### TASK BRIEF
Repeat each entry as written, dropping any picture you find.

########

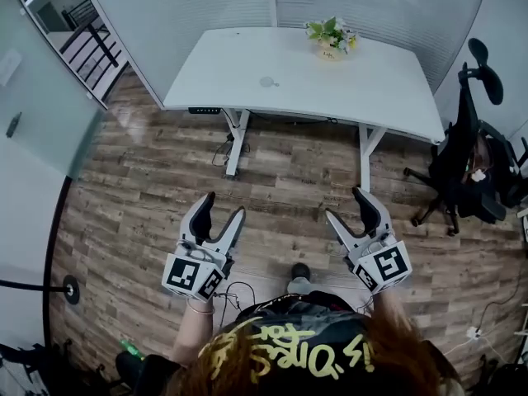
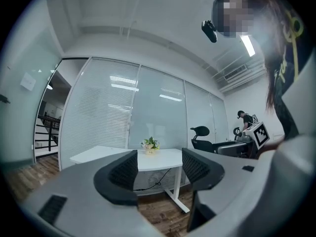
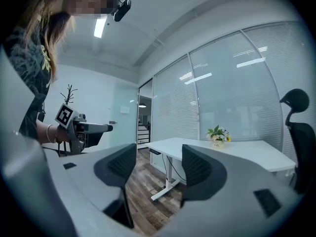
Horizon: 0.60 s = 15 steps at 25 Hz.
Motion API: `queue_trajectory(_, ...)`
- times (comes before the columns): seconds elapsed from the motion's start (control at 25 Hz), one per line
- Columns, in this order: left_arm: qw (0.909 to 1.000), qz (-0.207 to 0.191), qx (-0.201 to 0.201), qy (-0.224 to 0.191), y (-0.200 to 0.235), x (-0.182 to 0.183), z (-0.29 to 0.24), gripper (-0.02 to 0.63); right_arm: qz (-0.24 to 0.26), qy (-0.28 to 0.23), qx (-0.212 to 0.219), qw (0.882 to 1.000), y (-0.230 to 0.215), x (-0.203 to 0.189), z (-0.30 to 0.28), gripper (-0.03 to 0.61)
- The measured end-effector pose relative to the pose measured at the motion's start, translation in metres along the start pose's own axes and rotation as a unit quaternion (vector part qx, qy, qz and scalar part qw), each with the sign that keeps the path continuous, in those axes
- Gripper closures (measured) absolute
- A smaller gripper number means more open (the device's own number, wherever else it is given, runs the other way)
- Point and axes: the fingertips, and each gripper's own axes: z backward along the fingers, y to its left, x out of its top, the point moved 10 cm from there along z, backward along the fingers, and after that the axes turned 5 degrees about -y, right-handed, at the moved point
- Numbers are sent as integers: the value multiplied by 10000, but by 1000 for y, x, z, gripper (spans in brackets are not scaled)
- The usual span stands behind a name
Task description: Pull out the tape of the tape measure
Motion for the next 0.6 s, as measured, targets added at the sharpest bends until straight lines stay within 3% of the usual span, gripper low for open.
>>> queue_trajectory(0.6,9991,-39,385,-163,2,-7,-67,357,-232,200,941,9951,-50,-25,-45,302)
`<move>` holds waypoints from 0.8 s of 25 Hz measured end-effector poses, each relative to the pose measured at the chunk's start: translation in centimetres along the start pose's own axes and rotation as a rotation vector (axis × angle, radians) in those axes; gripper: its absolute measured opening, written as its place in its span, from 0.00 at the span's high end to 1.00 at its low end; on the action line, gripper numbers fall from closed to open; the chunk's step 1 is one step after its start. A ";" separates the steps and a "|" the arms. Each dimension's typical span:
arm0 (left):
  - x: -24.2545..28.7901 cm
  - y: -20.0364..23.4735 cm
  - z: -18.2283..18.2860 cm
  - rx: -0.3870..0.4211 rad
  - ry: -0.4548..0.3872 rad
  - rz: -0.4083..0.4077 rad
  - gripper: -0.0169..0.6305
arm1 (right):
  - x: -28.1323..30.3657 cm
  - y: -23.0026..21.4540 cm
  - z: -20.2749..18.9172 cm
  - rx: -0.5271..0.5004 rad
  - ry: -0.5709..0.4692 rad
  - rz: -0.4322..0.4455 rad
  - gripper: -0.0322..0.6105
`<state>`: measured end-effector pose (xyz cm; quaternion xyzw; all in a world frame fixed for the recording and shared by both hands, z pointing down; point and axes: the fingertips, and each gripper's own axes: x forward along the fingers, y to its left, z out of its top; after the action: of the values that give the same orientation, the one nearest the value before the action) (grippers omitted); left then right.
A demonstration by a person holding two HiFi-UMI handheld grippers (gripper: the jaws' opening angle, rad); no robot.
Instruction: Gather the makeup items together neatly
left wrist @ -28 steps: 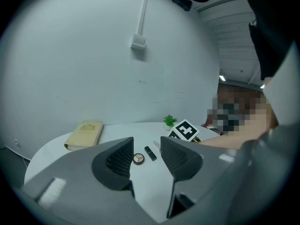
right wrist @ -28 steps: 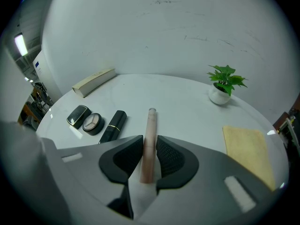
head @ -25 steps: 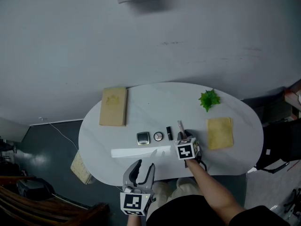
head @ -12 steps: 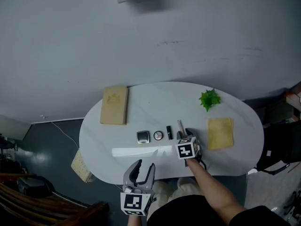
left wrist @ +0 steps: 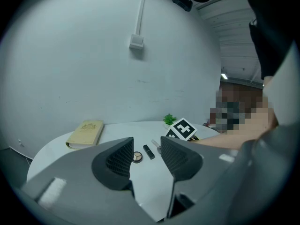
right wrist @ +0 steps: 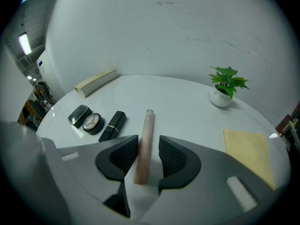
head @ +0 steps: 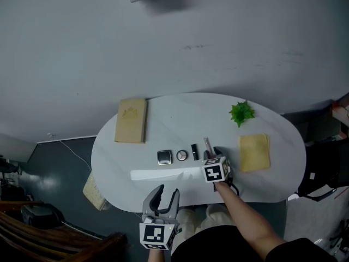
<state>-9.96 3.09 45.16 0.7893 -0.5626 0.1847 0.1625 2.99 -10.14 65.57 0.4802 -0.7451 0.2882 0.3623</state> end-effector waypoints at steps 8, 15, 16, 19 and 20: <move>-0.1 0.0 0.3 -0.013 0.004 0.014 0.70 | 0.0 0.0 0.0 0.009 -0.006 0.013 0.71; -0.5 0.1 0.1 -0.015 -0.006 0.022 0.70 | 0.2 -0.1 0.0 0.018 -0.015 0.014 0.71; -0.6 0.2 0.1 -0.010 -0.010 0.021 0.70 | 0.1 0.0 0.0 0.016 -0.013 0.012 0.71; -0.9 0.3 0.0 -0.009 -0.013 0.021 0.70 | 0.0 0.0 0.0 0.013 -0.010 0.008 0.71; -1.0 0.3 -0.1 -0.011 -0.013 0.021 0.70 | 0.0 0.0 0.0 0.014 -0.010 0.008 0.71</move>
<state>-10.57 3.82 44.77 0.7836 -0.5730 0.1783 0.1611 3.03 -10.14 65.55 0.4811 -0.7466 0.2924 0.3543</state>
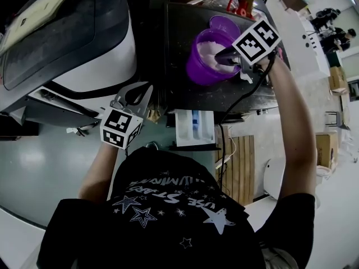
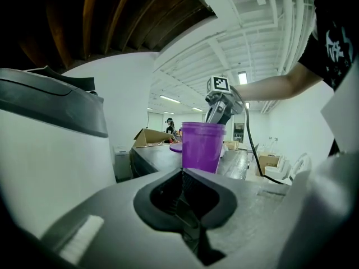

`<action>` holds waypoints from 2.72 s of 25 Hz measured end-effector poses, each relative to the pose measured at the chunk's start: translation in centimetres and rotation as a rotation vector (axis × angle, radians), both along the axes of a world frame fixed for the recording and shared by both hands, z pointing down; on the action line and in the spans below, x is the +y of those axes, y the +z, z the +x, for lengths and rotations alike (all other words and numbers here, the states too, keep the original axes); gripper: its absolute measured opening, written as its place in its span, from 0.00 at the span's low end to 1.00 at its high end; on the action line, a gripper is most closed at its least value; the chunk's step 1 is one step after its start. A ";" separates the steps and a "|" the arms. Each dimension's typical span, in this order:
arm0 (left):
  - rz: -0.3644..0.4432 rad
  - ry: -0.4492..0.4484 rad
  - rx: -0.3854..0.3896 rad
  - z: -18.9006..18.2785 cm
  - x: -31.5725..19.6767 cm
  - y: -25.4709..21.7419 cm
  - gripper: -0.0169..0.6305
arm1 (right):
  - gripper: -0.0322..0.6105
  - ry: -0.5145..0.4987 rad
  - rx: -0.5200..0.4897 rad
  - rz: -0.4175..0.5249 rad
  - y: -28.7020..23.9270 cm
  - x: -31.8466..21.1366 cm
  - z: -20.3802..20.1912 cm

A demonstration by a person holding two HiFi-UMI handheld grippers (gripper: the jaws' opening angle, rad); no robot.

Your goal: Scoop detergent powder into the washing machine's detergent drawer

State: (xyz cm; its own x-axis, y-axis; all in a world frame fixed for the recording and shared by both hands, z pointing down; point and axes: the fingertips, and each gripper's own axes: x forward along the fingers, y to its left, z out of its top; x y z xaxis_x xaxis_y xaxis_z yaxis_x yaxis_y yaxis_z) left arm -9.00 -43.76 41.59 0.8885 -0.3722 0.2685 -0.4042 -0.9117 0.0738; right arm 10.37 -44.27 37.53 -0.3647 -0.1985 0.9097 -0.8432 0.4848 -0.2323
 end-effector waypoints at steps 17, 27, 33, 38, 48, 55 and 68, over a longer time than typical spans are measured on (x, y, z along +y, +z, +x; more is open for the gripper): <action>0.002 -0.052 -0.010 0.5 2.1 0.1 0.03 | 0.11 0.287 -0.276 0.141 -2.3 0.9 1.7; 0.018 -0.152 -0.010 0.0 5.4 -1.4 0.03 | 0.11 0.323 -0.391 0.269 -4.2 3.4 1.8; 0.018 -0.193 -0.020 -0.6 8.4 -1.9 0.03 | 0.11 0.337 -0.469 0.329 -5.5 5.4 0.9; 0.011 -0.218 -0.024 -0.9 10.6 -2.0 0.03 | 0.11 0.417 -0.558 0.384 -6.7 6.1 1.7; 0.000 -0.245 -0.048 -1.1 13.6 -1.4 0.03 | 0.11 0.459 -0.809 0.405 -8.2 7.9 0.9; -0.010 -0.262 -0.067 -1.3 14.9 -0.6 0.03 | 0.11 0.425 -0.892 0.362 -6.2 11.4 -1.6; -0.050 -0.293 -0.102 -1.7 17.5 1.4 0.03 | 0.11 0.414 -0.780 0.247 3.1 16.4 -5.4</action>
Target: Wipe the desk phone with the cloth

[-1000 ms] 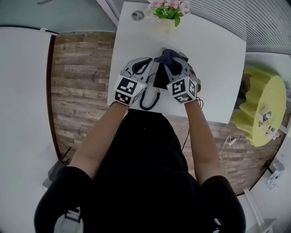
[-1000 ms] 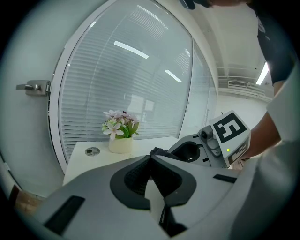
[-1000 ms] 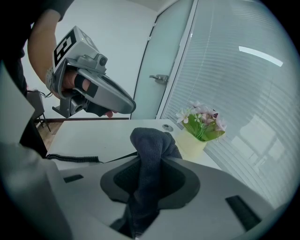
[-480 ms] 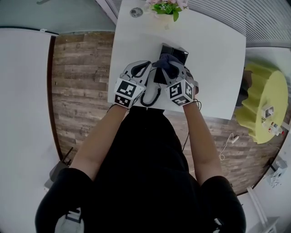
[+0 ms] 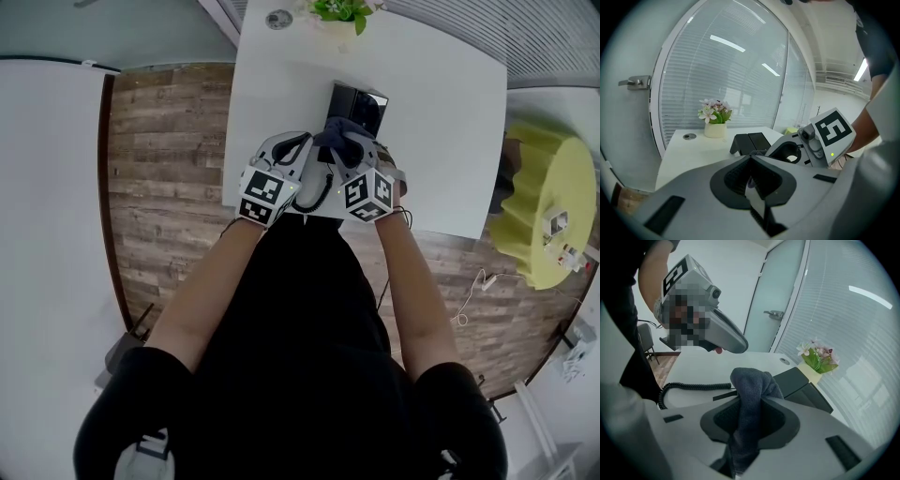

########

### ANSWER TO THE PROBLEM
Horizon: 0.60 s = 15 steps at 25 Hz.
Motion API: `queue_trajectory(_, ...)`
- times (comes before the columns): seconds elapsed from the motion's start (control at 25 Hz), one per line
- Columns, in this order: left_arm: qw (0.909 to 1.000), qz (-0.207 to 0.191), qx (-0.201 to 0.201), qy (-0.224 to 0.191), y (-0.200 to 0.235), x (-0.182 to 0.183), z (-0.29 to 0.24), gripper (-0.02 to 0.63); right_arm: qz (-0.24 to 0.26), qy (-0.28 to 0.23), qx (-0.212 to 0.219), qw (0.882 to 1.000), y (-0.230 to 0.215), x (-0.203 to 0.189), z (-0.30 to 0.28), gripper (-0.03 to 0.61)
- The measured end-effector pose relative to the pose measured at the motion's start, translation in metres along the start pose's own axes and rotation as a unit quaternion (vector part qx, qy, qz and scalar part qw), each with the sign that keeps the path continuous, in those axes
- Gripper closures (measured) absolute
- A smaller gripper number means more open (the device's own number, wherever else it is given, runs the other way)
- Point and axes: the fingertips, and each gripper's own axes: z backward along the fingers, y to its left, x out of its top, the point moved 10 cm from there along z, backward along the fingers, and after that the axes turned 5 degrees about -y, right-handed, at the moved point
- Numbers are sent as integers: the value multiplied by 10000, but by 1000 for y, x, z, gripper (spans in brackets are not scaled)
- The usual span stands behind a name
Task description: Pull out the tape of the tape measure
Motion for the next 0.6 s, as measured, targets added at the sharpest bends until straight lines stay within 3% of the usual span, gripper low for open.
>>> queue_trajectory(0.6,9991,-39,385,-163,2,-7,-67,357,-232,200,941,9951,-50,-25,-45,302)
`<move>` holds waypoints from 0.8 s of 25 Hz measured end-effector poses, each relative to the pose measured at the chunk's start: translation in centimetres along the start pose's own axes and rotation as a rotation vector (axis × angle, radians) in those axes; gripper: its absolute measured opening, written as its place in its span, from 0.00 at the span's high end to 1.00 at its low end; on the action line, gripper numbers fall from closed to open; the chunk's step 1 is one step after its start. A ";" separates the steps and a "|" the arms. Each dimension's typical span:
arm0 (left):
  - x: -24.2545..28.7901 cm
  - y: -20.0364..23.4735 cm
  - z: -18.2283..18.2860 cm
  - rx: -0.3870..0.4211 rad
  - ry: -0.4548..0.3872 rad
  - rz: -0.4083..0.4077 rad
  - gripper: -0.0169..0.6305
arm1 (right):
  - x: -28.1323..30.3657 cm
  - y: -23.0026..21.4540 cm
  - z: -20.2749..18.9172 cm
  - rx: -0.5271..0.5004 rad
  - ry: -0.5709..0.4692 rad
  - rz: -0.4322..0.4455 rad
  - gripper: -0.0322..0.6105
`<state>`: measured end-effector pose (xyz cm; quaternion xyzw; all in a world frame fixed for the recording and shared by both hands, z pointing down; point and axes: the fingertips, and each gripper's own axes: x forward along the fingers, y to its left, z out of its top; after the action: of the values that give the same orientation, the one nearest the value before the action) (grippers omitted); left then right.
A demonstration by a person holding two HiFi-UMI handheld grippers (gripper: the jaws' opening angle, rad); no robot.
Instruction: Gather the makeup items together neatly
left wrist @ -28 steps: 
right wrist @ -28 steps: 
head @ -25 steps: 
head @ -12 steps: 
left wrist @ +0 steps: 
right wrist @ +0 steps: 
head @ +0 steps: 
<state>-9.96 3.09 45.16 0.7893 -0.5626 0.1847 0.1625 2.99 -10.14 65.57 0.4802 -0.7451 0.2882 0.3623</state> end-effector waypoints at steps 8, 15, 16, 19 and 20: <move>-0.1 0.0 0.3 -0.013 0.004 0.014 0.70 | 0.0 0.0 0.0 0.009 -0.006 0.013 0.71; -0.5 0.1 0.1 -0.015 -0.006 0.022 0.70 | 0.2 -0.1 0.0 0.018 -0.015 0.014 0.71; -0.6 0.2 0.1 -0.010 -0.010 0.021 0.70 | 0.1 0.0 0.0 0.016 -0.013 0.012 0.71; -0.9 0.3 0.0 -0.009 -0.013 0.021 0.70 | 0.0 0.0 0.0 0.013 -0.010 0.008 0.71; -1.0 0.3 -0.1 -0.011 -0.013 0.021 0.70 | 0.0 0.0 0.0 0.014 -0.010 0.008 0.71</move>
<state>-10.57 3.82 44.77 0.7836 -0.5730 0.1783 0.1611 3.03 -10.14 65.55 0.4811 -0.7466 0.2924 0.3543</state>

`<action>` holds waypoints from 2.72 s of 25 Hz measured end-effector poses, each relative to the pose measured at the chunk's start: translation in centimetres and rotation as a rotation vector (axis × angle, radians), both along the axes of a world frame fixed for the recording and shared by both hands, z pointing down; on the action line and in the spans below, x is the +y of those axes, y the +z, z the +x, for lengths and rotations alike (all other words and numbers here, the states too, keep the original axes); gripper: its absolute measured opening, written as its place in its span, from 0.00 at the span's low end to 1.00 at its high end; on the action line, a gripper is most closed at its least value; the chunk's step 1 is one step after its start. A ";" separates the steps and a "|" the arms. Each dimension's typical span, in this order:
arm0 (left):
  - rz: -0.3644..0.4432 rad
  - ry: -0.4492..0.4484 rad
  - rx: -0.3854..0.3896 rad
  - z: -18.9006..18.2785 cm
  - x: -31.5725..19.6767 cm
  - y: -25.4709..21.7419 cm
  - gripper: -0.0169..0.6305
arm1 (right):
  - gripper: -0.0322..0.6105
  - ry: -0.5145..0.4987 rad
  - rx: -0.5200..0.4897 rad
  - rz: -0.4175..0.5249 rad
  - y: -28.7020..23.9270 cm
  - x: -31.8466..21.1366 cm
  - z: -20.3802..20.1912 cm

A demonstration by a person holding two HiFi-UMI handheld grippers (gripper: the jaws' opening angle, rad); no robot.

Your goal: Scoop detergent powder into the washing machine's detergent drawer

State: (xyz cm; its own x-axis, y-axis; all in a world frame fixed for the recording and shared by both hands, z pointing down; point and axes: the fingertips, and each gripper's own axes: x forward along the fingers, y to its left, z out of its top; x y z xaxis_x xaxis_y xaxis_z yaxis_x yaxis_y yaxis_z) left arm -9.00 -43.76 41.59 0.8885 -0.3722 0.2685 -0.4042 -0.9117 0.0738; right arm 10.37 -44.27 37.53 -0.3647 -0.1985 0.9097 -0.8432 0.4848 -0.2323
 end-effector waypoints at steps 17, 27, 33, 38, 48, 55 and 68, over a longer time than typical spans are measured on (x, y, z along +y, +z, +x; more is open for the gripper): <action>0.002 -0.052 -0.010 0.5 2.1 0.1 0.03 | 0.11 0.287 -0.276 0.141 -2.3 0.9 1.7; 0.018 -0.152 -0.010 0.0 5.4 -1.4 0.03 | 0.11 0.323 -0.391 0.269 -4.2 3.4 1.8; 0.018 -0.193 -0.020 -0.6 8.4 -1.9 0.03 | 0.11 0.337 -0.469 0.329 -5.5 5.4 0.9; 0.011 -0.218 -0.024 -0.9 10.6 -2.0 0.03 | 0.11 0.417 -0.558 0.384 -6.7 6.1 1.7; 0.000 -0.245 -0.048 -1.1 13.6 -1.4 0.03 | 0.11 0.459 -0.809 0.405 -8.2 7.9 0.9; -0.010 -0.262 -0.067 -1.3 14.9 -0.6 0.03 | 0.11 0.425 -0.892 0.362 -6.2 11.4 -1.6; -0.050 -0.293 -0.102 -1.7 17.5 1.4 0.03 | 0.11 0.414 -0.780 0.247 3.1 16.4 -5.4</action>
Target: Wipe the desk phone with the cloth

[-1000 ms] 
[-1000 ms] 
[-1000 ms] 
[-480 ms] 
[+0 ms] 

This finishes the output for the exercise.